14/01/2019

NINO DANS LA NUIT de Capucine et Simon Johannin

C'est difficile de parler d'un livre que l'on a adoré prendre en pleine poire. 
Difficile. Car il faut éviter les superlatifs à n'en plus finir, et ne pas se contenter de déposer là que des passages du roman, ce qui reviendrait à ne pas faire le job. Se poserait alors et aussi la question douloureuse : "quels passages ?".

Simon Johannin je l'avais découvert en 2017 avec L'Eté des charognes, paru aussi chez Allia.
Roman virtuose récit d'une enfance dans les montagnes noires, dans les fermes ultra-modernes où les carcasses des voitures côtoient les charniers de brebis en attendant l’équarrisseur.
Où les adultes éructent et protègent les enfants de leurs bras tatoués. Ou pas.
C'était un roman organique et viscéral. Un uppercut dans nos intestins de bobos bien assis.
Johannin ne donnait aucune leçon il reposait - avec une classe au dessus de la mêlée - la question de la responsabilité des adultes dans la vie des enfants. Et ce quel que soit l'endroit où l'on naît.
J'avais d'ailleurs écrit ici-même sur L'été des charognes

Mais Capucine Johannin, elle je ne l'a connaissais pas.
Connectée à leurs profils sur les réseaux sociaux, je peux vous dire que je l'attendais, leur roman signé à 4 mains.

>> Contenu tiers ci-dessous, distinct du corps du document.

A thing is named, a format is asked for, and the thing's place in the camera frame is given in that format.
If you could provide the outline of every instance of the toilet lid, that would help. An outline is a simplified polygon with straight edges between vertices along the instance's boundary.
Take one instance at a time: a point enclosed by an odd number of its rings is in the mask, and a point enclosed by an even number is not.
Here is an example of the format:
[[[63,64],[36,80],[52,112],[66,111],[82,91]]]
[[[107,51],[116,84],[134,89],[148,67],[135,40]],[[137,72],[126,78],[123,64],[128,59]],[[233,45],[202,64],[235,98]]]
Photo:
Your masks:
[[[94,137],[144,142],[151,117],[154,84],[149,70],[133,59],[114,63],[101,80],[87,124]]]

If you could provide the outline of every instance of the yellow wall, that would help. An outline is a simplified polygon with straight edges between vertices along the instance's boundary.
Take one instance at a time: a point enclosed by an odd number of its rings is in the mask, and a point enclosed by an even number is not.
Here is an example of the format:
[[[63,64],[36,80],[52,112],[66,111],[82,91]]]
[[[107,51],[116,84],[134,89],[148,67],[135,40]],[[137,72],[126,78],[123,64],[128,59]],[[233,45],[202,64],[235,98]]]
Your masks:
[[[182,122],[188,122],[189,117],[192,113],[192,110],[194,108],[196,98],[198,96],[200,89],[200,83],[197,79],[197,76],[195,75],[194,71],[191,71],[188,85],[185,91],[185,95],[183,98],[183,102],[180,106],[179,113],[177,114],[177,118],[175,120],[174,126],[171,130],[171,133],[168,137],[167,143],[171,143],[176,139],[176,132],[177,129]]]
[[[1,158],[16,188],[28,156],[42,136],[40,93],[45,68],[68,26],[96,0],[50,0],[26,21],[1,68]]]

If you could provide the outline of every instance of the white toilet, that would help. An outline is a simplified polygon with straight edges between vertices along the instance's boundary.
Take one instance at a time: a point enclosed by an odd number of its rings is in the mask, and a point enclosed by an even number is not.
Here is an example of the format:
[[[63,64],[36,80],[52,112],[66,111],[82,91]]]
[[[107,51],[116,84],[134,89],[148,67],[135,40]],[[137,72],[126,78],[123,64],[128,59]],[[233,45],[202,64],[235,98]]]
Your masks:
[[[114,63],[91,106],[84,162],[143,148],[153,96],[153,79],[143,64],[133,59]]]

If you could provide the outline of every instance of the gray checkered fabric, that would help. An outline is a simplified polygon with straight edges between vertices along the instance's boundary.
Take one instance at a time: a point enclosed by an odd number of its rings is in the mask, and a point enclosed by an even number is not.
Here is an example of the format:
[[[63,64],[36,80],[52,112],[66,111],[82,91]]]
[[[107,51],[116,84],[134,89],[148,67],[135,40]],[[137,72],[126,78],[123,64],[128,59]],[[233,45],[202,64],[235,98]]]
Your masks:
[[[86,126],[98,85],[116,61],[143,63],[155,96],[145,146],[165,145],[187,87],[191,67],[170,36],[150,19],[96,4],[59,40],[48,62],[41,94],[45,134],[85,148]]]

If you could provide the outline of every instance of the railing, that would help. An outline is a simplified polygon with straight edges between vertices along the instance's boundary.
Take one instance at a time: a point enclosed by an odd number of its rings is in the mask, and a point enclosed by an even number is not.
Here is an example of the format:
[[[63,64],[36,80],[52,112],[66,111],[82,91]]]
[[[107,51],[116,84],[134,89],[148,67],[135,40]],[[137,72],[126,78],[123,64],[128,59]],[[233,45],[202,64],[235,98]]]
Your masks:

Et le voilà, ce Nino dans la nuit splendide. L'histoire de Nino Paradis et son grand amour Lale. L'histoire de leurs deux fois 20 ans collés au bitume, aux appartements insalubres sous-loués à des marchands de sommeil, l'histoire de cette pauvreté vraie de vraie sur laquelle on ferme les yeux. C'est l'histoire de leurs petites magouilles et de leurs grands blancs, ces fuites collées à grand coups de goulots, de petites pilules ou de lignes blanches.
C'est l'histoire de leur amour immense au cœur de tout cela.
C'est aussi la suite de cette enfance dans la ferme, en quelque sorte, des années 80/90. Ce ne sont plus les montagnes noires, mais la banlieue parisienne. Ce ne sont plus les bêtes, les chiens et les montagnes, ce sont les dealers, les esclavagistes modernes, les supermarchés qui dégueulent et la défonce d'une jeunesse qui fuit le jour.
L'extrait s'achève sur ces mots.